### Problem description:
Once "Practice step: identify the black right gripper right" turns up in a line below, reproduce that line and those after it exactly, stopping after the line with "Locate the clear"; leave pictures out.

*** Opening of Extracted entries ***

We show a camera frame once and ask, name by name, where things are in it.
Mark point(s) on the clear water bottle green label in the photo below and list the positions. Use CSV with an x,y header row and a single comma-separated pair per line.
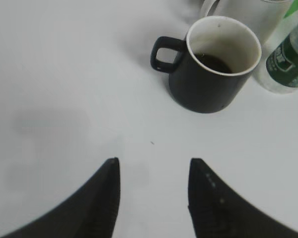
x,y
278,69

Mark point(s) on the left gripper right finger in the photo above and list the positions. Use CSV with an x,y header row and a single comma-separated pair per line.
x,y
217,211

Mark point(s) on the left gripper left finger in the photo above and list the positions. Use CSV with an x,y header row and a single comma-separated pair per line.
x,y
91,212

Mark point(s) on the black mug white interior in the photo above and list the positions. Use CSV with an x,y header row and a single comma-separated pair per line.
x,y
208,68

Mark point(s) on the white ceramic mug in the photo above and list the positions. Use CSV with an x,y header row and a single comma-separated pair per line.
x,y
261,16

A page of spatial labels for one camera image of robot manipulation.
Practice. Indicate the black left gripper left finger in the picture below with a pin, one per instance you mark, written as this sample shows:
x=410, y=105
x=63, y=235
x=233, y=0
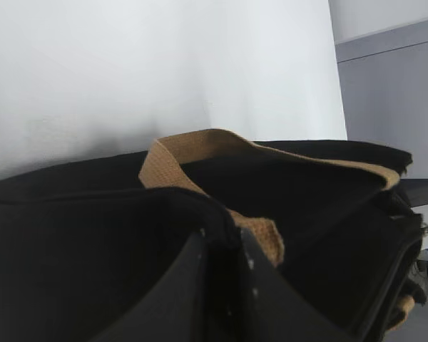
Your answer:
x=146, y=285

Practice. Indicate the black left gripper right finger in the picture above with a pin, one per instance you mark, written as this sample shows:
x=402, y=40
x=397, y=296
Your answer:
x=265, y=307

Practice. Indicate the black fabric bag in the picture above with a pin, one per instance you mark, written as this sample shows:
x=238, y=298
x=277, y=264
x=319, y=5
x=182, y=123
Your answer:
x=342, y=241

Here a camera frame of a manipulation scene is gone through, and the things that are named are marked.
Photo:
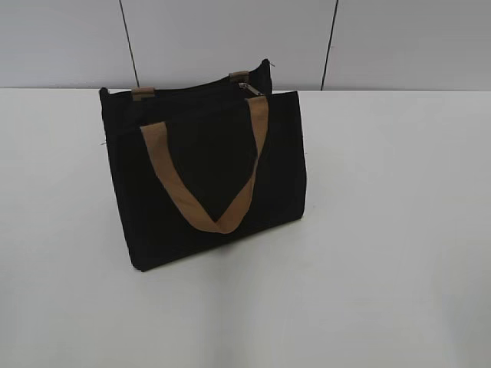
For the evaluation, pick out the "black tote bag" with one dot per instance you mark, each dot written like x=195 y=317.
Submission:
x=201 y=167

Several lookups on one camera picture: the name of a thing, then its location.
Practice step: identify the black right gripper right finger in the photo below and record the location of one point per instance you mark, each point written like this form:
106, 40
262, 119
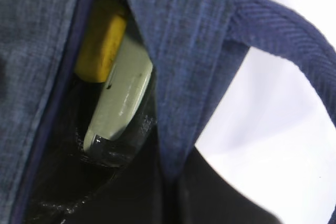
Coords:
200, 195

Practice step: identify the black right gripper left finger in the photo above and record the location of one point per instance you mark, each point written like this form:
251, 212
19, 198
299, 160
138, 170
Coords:
135, 195

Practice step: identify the green lidded glass container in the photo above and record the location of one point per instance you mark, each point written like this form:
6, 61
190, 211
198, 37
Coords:
123, 117

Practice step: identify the navy blue lunch bag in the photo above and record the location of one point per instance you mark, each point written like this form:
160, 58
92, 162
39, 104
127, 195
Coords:
195, 46

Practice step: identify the yellow lemon-shaped fruit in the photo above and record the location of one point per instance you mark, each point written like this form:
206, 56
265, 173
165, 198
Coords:
103, 35

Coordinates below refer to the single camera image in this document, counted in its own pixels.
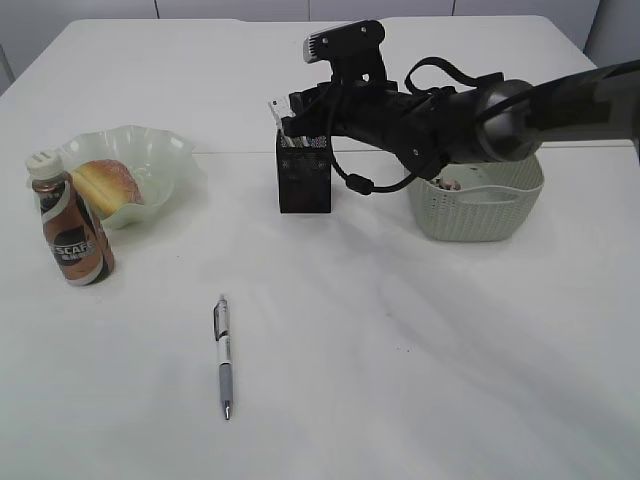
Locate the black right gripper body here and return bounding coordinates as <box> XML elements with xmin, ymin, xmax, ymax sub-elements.
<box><xmin>283</xmin><ymin>81</ymin><xmax>400</xmax><ymax>138</ymax></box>

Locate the clear plastic ruler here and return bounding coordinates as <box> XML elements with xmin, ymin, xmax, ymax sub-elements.
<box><xmin>267</xmin><ymin>96</ymin><xmax>295</xmax><ymax>134</ymax></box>

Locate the white beige-grip pen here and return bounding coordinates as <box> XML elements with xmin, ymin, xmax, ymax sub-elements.
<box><xmin>279</xmin><ymin>129</ymin><xmax>295</xmax><ymax>148</ymax></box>

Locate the golden bread roll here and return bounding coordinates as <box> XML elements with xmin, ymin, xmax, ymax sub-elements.
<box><xmin>71</xmin><ymin>159</ymin><xmax>144</xmax><ymax>218</ymax></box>

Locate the brown coffee bottle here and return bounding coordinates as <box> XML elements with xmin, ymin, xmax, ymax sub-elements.
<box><xmin>25</xmin><ymin>151</ymin><xmax>115</xmax><ymax>286</ymax></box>

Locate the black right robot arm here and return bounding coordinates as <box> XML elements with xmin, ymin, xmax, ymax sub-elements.
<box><xmin>281</xmin><ymin>57</ymin><xmax>639</xmax><ymax>180</ymax></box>

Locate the black mesh pen holder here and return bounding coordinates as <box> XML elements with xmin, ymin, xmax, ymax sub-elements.
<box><xmin>276</xmin><ymin>130</ymin><xmax>332</xmax><ymax>214</ymax></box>

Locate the green plastic woven basket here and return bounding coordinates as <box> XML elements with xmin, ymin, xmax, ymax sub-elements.
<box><xmin>406</xmin><ymin>156</ymin><xmax>545</xmax><ymax>242</ymax></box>

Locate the green wavy glass plate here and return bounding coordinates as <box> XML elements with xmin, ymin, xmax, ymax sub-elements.
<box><xmin>55</xmin><ymin>125</ymin><xmax>201</xmax><ymax>229</ymax></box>

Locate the white grey-grip pen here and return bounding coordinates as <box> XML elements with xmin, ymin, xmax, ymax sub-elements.
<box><xmin>213</xmin><ymin>295</ymin><xmax>234</xmax><ymax>421</ymax></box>

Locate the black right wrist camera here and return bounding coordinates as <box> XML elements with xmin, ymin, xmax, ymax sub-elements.
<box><xmin>302</xmin><ymin>20</ymin><xmax>387</xmax><ymax>85</ymax></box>

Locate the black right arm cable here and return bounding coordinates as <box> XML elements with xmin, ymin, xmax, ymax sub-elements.
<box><xmin>319</xmin><ymin>55</ymin><xmax>506</xmax><ymax>197</ymax></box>

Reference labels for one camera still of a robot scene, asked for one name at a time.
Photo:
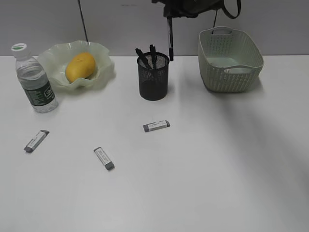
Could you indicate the yellow mango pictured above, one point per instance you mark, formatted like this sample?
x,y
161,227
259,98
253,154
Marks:
x,y
81,66

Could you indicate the grey white eraser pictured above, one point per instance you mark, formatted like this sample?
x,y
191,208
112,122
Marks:
x,y
36,140
156,125
103,157

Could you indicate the black mesh pen holder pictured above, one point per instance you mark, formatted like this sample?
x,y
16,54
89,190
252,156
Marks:
x,y
153,83

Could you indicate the green plastic basket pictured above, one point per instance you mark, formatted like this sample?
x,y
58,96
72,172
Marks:
x,y
229,60

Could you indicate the clear plastic water bottle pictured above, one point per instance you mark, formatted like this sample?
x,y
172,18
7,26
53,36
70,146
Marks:
x,y
33,80

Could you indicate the black marker pen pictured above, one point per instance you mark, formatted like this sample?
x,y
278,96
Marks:
x,y
170,33
145,61
153,55

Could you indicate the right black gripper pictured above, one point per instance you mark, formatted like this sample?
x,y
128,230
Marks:
x,y
187,8

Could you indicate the green wavy glass plate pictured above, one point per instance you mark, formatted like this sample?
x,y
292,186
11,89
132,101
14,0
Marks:
x,y
55,60

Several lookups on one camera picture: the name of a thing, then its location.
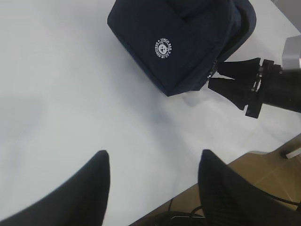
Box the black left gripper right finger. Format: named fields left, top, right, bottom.
left=198, top=149, right=301, bottom=226

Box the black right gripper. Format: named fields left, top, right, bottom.
left=208, top=57, right=281, bottom=118

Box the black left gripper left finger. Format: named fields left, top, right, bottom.
left=0, top=150, right=111, bottom=226

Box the dark navy fabric bag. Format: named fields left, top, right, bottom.
left=107, top=0, right=256, bottom=96

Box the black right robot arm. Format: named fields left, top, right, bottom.
left=208, top=58, right=301, bottom=118

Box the grey table leg foot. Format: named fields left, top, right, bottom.
left=280, top=147, right=301, bottom=159

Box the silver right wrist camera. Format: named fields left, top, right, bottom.
left=282, top=35, right=301, bottom=71

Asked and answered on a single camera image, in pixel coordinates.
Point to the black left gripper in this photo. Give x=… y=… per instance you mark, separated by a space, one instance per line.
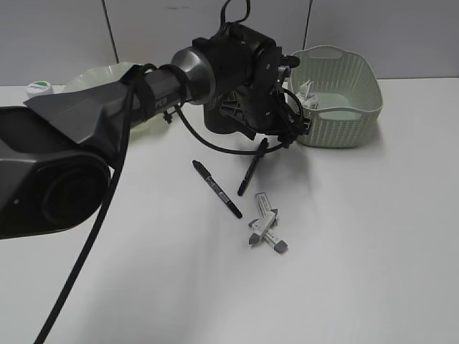
x=253 y=66

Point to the waste paper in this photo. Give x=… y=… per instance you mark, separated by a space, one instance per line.
x=307 y=98

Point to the black marker pen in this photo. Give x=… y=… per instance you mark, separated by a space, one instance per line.
x=206 y=175
x=253 y=165

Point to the clear water bottle green label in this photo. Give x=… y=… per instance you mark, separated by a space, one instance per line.
x=39 y=88

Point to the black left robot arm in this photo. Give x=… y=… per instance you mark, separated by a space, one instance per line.
x=57 y=151

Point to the black mesh pen holder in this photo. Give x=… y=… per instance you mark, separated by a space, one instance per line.
x=223 y=115

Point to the pale green woven plastic basket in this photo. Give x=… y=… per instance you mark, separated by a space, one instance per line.
x=349 y=96

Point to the pale green wavy glass plate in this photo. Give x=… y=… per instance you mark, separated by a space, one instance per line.
x=98 y=76

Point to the grey white eraser upper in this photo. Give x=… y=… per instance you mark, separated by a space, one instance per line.
x=261 y=226

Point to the grey white eraser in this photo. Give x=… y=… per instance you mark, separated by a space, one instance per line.
x=261 y=226
x=263 y=205

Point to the grey white eraser lower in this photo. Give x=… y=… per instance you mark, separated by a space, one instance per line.
x=263 y=205

*** Close of Extracted entries ***

### Output of the exercise:
Practice step: identify the black right gripper right finger in the photo below and record the location of one point per instance you mark, each point written like this form:
106, 40
262, 119
Coords:
200, 195

Practice step: identify the black right gripper left finger in the photo above and record the location of one point per instance you mark, each point written like this form:
251, 212
19, 198
299, 160
138, 170
Coords:
135, 195

Practice step: identify the green lidded glass container in the photo above and record the location of one point per instance you mark, each point written like this form:
6, 61
190, 211
198, 37
Coords:
123, 117

Practice step: identify the navy blue lunch bag in the photo above and record the location of one point per instance you mark, each point written like this form:
160, 58
92, 162
39, 104
127, 195
Coords:
195, 46

Practice step: identify the yellow lemon-shaped fruit in the photo above and record the location of one point per instance you mark, each point written like this form:
206, 56
265, 173
165, 198
Coords:
103, 35

Coordinates below refer to the single camera image in this document, counted in its own pixels.
Locate the black right gripper body here and return bounding coordinates as <box> XML elements with xmin, ymin, xmax, ymax sub-elements.
<box><xmin>283</xmin><ymin>81</ymin><xmax>400</xmax><ymax>138</ymax></box>

Locate the clear plastic ruler here and return bounding coordinates as <box> XML elements with xmin, ymin, xmax, ymax sub-elements.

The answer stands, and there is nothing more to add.